— The task —
Go through the data and copy every line in which "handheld" appears.

— Supplied data —
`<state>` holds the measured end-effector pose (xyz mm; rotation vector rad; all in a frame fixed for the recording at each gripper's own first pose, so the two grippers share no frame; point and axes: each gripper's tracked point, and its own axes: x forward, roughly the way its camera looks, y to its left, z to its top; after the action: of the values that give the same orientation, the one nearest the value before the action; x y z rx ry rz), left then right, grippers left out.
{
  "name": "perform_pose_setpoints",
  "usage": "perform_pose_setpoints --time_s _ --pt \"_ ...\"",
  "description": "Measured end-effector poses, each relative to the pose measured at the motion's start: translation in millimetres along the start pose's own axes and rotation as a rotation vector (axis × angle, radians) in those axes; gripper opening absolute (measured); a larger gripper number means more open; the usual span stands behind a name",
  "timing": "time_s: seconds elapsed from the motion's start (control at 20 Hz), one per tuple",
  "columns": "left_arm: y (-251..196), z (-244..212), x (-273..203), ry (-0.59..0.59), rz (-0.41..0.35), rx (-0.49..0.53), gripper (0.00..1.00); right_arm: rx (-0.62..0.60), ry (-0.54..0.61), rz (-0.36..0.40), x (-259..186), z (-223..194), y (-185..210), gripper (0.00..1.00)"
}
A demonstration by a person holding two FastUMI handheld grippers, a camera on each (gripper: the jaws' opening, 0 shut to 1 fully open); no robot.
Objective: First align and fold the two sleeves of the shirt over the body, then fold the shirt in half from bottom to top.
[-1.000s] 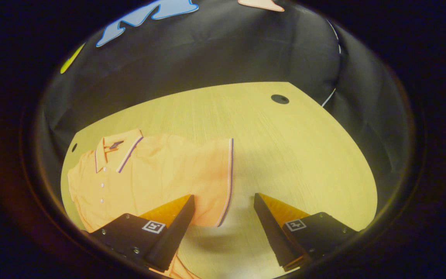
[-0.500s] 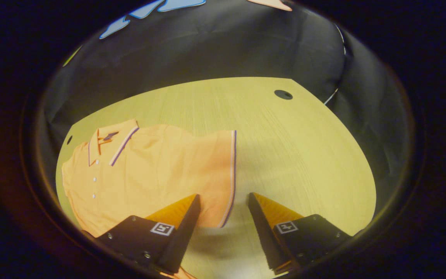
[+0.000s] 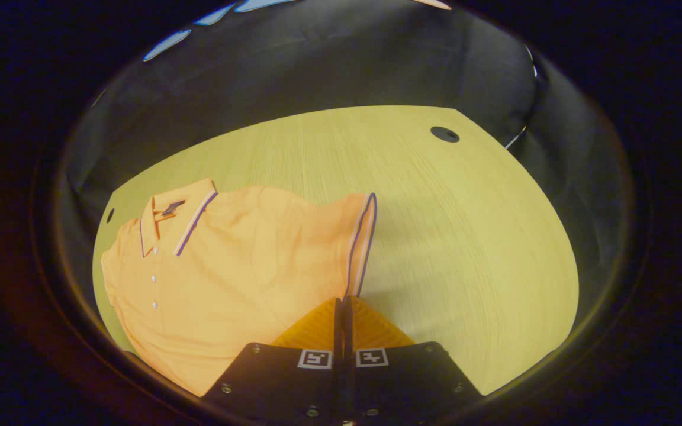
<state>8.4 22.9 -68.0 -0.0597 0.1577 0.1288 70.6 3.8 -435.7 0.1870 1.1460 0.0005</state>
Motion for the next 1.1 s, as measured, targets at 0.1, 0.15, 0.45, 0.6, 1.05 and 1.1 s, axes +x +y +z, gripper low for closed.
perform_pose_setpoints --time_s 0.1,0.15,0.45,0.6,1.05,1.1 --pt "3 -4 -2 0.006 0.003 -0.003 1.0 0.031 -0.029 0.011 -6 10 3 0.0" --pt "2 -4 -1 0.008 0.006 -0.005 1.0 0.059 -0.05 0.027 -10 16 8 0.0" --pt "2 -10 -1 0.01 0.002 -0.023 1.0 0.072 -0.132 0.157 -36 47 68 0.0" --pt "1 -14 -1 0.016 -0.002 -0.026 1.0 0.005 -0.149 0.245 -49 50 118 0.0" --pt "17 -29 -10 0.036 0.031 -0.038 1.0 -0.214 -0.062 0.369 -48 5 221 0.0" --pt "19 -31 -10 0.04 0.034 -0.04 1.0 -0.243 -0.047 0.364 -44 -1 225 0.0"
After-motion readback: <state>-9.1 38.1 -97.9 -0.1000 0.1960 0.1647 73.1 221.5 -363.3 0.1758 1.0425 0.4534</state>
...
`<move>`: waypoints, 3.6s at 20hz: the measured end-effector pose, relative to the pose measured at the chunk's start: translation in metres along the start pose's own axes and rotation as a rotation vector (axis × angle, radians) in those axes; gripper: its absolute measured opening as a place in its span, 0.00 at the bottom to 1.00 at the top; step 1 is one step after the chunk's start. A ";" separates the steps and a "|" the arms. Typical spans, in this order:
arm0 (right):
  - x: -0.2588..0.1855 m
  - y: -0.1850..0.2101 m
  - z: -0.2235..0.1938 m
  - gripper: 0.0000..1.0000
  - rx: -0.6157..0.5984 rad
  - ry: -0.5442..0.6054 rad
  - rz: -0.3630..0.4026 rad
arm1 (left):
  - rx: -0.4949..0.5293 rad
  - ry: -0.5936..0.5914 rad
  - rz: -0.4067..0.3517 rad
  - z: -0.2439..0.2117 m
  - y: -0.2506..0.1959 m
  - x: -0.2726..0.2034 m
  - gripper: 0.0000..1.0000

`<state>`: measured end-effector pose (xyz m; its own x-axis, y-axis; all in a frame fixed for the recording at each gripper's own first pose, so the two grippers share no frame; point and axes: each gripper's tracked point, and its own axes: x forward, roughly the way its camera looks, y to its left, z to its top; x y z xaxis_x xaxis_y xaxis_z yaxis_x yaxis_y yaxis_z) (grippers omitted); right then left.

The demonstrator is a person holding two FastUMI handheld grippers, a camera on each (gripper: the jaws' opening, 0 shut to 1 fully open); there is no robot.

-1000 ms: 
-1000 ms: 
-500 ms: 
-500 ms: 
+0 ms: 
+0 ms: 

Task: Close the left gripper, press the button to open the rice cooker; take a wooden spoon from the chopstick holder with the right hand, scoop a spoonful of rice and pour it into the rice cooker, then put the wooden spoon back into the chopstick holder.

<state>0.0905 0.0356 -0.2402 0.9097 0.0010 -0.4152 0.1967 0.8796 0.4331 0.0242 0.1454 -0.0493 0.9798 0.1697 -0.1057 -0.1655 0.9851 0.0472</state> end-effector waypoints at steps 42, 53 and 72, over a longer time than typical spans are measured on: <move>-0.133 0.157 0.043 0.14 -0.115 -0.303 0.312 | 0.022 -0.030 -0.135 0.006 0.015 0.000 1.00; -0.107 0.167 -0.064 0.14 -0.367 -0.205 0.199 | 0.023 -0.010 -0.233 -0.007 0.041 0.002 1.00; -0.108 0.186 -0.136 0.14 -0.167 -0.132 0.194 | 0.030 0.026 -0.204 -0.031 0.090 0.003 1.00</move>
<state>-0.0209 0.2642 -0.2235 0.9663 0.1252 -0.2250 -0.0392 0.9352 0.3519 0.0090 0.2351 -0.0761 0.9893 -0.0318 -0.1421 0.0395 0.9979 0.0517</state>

— Written answer —
A demonstration by a person holding two FastUMI handheld grippers, a camera on each (gripper: the jaws' opening, 0 shut to 1 fully open); no robot.
The demonstrator is a person holding two FastUMI handheld grippers, a camera on each (gripper: the jaws' opening, 0 shut to 1 fully open); there is no robot.

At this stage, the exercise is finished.